* LISTED ENTRIES

>>>

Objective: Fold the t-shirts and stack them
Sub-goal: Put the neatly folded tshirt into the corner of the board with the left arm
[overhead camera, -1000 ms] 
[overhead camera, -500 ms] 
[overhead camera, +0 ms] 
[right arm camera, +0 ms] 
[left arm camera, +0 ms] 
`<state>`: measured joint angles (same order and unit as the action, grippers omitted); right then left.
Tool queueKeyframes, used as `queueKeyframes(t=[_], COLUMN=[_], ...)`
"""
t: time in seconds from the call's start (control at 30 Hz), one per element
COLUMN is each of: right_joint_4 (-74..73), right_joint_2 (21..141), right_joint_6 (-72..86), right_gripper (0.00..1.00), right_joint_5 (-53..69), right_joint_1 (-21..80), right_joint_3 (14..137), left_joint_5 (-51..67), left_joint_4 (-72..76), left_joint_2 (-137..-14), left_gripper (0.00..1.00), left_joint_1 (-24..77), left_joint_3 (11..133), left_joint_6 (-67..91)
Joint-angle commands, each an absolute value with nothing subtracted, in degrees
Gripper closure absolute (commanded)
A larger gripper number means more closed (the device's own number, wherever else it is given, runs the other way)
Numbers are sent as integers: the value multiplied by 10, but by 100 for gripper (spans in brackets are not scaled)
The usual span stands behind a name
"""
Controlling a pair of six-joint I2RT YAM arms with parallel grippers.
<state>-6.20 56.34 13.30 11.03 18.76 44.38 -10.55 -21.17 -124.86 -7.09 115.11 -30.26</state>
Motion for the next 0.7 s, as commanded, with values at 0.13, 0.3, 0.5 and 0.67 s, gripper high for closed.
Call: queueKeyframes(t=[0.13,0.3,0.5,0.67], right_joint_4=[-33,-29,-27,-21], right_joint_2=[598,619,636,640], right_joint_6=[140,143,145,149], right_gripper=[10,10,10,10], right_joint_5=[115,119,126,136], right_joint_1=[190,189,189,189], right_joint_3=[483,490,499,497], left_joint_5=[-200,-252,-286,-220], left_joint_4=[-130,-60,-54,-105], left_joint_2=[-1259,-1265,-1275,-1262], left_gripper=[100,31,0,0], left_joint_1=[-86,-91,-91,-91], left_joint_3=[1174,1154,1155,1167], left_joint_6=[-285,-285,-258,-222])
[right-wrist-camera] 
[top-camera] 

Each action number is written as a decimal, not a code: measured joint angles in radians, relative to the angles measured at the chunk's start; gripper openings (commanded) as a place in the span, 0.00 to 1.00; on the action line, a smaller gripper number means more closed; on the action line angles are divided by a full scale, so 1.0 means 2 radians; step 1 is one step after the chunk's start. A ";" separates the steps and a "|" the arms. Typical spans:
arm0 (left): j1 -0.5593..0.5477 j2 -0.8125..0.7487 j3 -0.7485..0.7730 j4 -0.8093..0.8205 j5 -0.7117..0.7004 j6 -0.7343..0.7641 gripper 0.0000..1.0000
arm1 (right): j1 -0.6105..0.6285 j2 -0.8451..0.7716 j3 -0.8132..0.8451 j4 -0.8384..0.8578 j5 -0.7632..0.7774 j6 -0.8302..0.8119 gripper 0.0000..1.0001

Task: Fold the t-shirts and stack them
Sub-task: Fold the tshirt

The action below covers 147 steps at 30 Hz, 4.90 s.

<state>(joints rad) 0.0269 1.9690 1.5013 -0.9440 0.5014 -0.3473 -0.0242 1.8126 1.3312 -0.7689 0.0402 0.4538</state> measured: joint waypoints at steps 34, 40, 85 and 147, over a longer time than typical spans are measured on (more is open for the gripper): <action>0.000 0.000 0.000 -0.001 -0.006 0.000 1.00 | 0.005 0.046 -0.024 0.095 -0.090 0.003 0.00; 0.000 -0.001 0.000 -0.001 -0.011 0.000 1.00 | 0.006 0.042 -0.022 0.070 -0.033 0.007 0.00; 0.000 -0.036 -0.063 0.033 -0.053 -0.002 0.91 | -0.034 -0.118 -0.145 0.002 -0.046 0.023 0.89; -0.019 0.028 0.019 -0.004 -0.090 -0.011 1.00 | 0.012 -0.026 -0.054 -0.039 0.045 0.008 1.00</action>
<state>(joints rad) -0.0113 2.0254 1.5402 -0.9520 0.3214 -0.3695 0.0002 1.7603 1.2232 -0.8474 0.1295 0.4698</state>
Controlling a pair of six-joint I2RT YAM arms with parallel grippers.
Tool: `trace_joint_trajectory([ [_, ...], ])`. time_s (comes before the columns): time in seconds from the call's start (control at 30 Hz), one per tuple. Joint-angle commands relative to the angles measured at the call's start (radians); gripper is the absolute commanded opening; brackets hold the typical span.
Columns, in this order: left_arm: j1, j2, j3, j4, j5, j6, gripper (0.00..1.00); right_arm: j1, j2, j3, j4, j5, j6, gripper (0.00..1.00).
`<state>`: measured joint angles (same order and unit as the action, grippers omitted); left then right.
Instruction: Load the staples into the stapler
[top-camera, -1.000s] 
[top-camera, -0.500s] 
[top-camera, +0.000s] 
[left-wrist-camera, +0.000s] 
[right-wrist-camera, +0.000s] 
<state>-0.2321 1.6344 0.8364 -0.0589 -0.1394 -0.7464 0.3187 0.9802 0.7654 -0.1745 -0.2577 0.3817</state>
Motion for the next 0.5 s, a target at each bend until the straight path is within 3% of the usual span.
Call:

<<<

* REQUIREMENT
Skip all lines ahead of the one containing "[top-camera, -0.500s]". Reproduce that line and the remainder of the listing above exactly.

* ANSWER SPACE
[top-camera, -0.500s] 
[top-camera, +0.000s] 
[left-wrist-camera, +0.000s] 
[right-wrist-camera, +0.000s] 
<state>-0.2321 1.6344 0.8364 -0.0589 -0.1394 -0.7464 0.3187 0.9802 0.7654 -0.1745 -0.2577 0.3817</state>
Motion for the next 0.5 s, a target at each bend until the straight path is within 3% of the usual span.
Call:

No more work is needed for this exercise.